> [What to do]: Transcribe the whole listing below. Pictures do not go in the copy.

> [Dataset content]:

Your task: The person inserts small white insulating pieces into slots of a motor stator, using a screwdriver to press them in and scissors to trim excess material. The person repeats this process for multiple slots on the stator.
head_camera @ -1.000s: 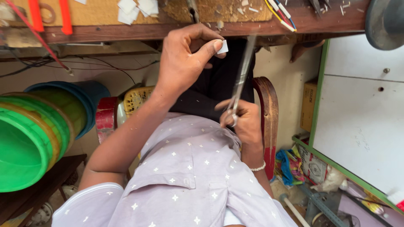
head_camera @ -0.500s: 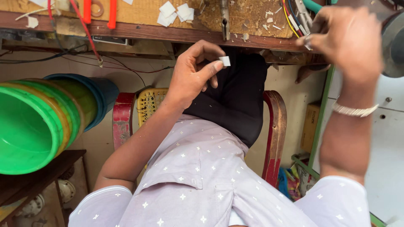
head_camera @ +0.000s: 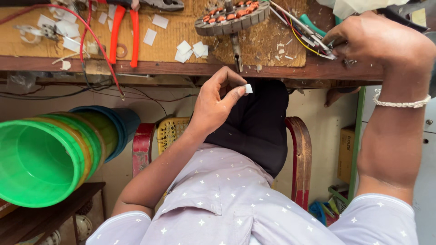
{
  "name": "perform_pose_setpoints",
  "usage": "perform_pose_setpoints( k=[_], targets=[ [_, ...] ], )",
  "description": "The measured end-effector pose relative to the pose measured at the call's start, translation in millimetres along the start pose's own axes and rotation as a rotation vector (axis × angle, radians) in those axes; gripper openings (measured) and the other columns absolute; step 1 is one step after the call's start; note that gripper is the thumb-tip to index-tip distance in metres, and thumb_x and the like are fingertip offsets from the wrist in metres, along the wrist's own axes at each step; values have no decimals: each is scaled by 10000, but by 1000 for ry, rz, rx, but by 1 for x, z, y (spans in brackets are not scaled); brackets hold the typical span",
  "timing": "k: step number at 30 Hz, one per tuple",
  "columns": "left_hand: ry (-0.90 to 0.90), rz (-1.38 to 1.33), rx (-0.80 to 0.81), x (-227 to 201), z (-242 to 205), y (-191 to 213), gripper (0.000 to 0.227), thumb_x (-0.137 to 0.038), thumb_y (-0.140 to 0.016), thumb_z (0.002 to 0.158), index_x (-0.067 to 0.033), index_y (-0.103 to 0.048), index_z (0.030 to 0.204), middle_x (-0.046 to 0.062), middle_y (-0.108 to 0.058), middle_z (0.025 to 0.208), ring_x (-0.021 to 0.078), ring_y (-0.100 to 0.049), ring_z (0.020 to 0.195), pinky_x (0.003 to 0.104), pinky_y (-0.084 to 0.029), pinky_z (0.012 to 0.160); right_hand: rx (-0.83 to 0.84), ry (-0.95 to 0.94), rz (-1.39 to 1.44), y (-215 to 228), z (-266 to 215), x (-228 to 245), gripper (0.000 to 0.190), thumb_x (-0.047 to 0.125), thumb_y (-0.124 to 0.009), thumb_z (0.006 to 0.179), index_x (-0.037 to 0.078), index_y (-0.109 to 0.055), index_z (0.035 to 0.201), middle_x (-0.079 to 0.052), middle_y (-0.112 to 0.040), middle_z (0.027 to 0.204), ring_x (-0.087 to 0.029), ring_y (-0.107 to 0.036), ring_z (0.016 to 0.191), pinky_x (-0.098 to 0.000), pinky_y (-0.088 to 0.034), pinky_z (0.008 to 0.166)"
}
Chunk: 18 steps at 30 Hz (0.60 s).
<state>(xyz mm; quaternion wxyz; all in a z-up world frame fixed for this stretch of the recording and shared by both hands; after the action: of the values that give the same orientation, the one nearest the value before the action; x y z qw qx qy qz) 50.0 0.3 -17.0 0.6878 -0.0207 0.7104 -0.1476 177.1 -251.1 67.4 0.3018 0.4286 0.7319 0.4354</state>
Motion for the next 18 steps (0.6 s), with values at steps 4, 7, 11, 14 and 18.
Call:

> [Answer box]:
Your task: The person inserts small white insulating pieces into slots of a motor stator, using a screwdriver to press them in and scissors to trim excess material. The person repeats this process for multiple slots on the stator.
head_camera @ -1.000s: 
head_camera @ -0.500s: 
head_camera @ +0.000s: 
{
  "name": "perform_pose_setpoints",
  "usage": "perform_pose_setpoints( k=[_], targets=[ [_, ...] ], )",
  "description": "The measured end-effector pose relative to the pose measured at the call's start, translation in millimetres along the start pose's own axes and rotation as a rotation vector (axis × angle, radians) in those axes; gripper openings (measured) and the other columns absolute; step 1 is one step after the call's start; note that gripper is the thumb-tip to index-tip distance in metres, and thumb_x and the like are fingertip offsets from the wrist in metres, along the wrist's own axes at each step; values have no decimals: each is scaled by 10000, but by 1000 for ry, rz, rx, but by 1 for x, z, y (spans in brackets are not scaled); brackets hold the typical span",
  "timing": "k: step number at 30 Hz, one per tuple",
  "columns": "left_hand: ry (-0.90 to 0.90), rz (-1.38 to 1.33), rx (-0.80 to 0.81), x (-227 to 201), z (-242 to 205), y (-191 to 213), gripper (0.000 to 0.227), thumb_x (-0.137 to 0.038), thumb_y (-0.140 to 0.016), thumb_z (0.002 to 0.158), index_x (-0.067 to 0.033), index_y (-0.103 to 0.048), index_z (0.030 to 0.204), middle_x (-0.046 to 0.062), middle_y (-0.108 to 0.058), middle_z (0.025 to 0.208), ring_x (-0.021 to 0.078), ring_y (-0.100 to 0.049), ring_z (0.020 to 0.195), pinky_x (0.003 to 0.104), pinky_y (-0.084 to 0.029), pinky_z (0.012 to 0.160); right_hand: rx (-0.83 to 0.84), ry (-0.95 to 0.94), rz (-1.39 to 1.44), y (-215 to 228), z (-266 to 215), x (-228 to 245), gripper (0.000 to 0.190), thumb_x (-0.047 to 0.125), thumb_y (-0.124 to 0.009), thumb_z (0.006 to 0.179), index_x (-0.037 to 0.078), index_y (-0.109 to 0.055), index_z (0.035 to 0.201), middle_x (-0.079 to 0.052), middle_y (-0.112 to 0.040), middle_z (0.027 to 0.204), ring_x (-0.087 to 0.029), ring_y (-0.107 to 0.036), ring_z (0.016 to 0.191), pinky_x (-0.098 to 0.000), pinky_y (-0.088 to 0.034), pinky_z (0.008 to 0.166)"
}
Chunk: 18 steps at 30 Hz (0.60 s).
<state>(xyz mm; quaternion wxyz; all in a z-up world frame fixed for this stretch of the recording and shared by both hands; after the action: of the values that give the same orientation, the one nearest the value before the action; x y z qw qx qy qz) 50.0 0.3 -17.0 0.6878 -0.0207 0.7104 -0.1476 177.1 -251.1 67.4 0.3018 0.4286 0.7319 0.4354</state>
Motion for the next 18 steps (0.6 s), with values at steps 4, 7, 11, 14 and 18.
Call:

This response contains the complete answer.